** Material for this exercise follows **
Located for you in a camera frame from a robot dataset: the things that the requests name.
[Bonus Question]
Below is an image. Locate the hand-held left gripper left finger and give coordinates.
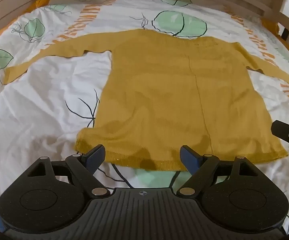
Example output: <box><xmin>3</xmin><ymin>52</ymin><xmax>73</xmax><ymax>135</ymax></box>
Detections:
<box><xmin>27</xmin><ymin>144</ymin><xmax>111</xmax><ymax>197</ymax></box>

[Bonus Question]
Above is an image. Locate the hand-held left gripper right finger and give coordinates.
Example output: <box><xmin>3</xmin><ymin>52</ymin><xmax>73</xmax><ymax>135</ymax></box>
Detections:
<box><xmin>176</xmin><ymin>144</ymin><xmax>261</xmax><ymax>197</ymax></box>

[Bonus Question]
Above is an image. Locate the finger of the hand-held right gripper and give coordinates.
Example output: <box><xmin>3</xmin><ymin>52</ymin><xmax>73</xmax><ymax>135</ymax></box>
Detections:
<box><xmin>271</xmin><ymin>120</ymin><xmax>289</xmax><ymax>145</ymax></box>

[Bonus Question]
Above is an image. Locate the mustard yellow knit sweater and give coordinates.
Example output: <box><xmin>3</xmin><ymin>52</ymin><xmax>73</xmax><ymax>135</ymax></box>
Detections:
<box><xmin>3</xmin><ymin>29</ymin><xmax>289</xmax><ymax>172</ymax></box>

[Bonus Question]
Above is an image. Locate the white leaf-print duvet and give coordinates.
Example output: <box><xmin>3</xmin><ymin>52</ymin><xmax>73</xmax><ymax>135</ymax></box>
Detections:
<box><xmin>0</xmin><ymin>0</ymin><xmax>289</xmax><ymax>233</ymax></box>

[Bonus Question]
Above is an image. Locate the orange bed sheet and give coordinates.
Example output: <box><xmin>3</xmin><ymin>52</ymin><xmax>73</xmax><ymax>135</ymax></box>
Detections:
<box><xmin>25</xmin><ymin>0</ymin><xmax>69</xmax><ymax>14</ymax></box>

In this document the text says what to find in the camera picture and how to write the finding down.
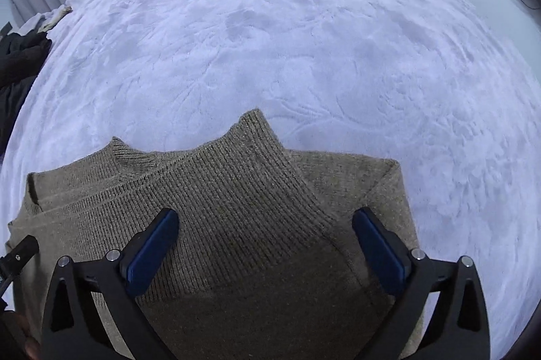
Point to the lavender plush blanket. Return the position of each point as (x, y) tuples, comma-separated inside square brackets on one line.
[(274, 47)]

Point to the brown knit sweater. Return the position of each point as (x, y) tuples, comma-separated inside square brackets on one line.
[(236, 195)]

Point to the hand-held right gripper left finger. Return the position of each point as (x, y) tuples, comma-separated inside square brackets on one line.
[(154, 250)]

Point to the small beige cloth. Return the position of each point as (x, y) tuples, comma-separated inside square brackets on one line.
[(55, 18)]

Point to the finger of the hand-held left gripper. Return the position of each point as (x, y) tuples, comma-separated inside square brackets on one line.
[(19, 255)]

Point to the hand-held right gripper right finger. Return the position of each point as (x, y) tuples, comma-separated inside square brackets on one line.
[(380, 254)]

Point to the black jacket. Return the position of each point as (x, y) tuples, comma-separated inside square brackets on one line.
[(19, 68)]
** End of Material for this exercise **
Your objective: From the line that holds "Point to the black" down to the last line of the material, copy every line exactly and add nothing.

Solution to the exercise:
Point to the black jacket. Return the position of each point as (x, y) tuples, comma-separated inside square brackets on one line.
[(19, 68)]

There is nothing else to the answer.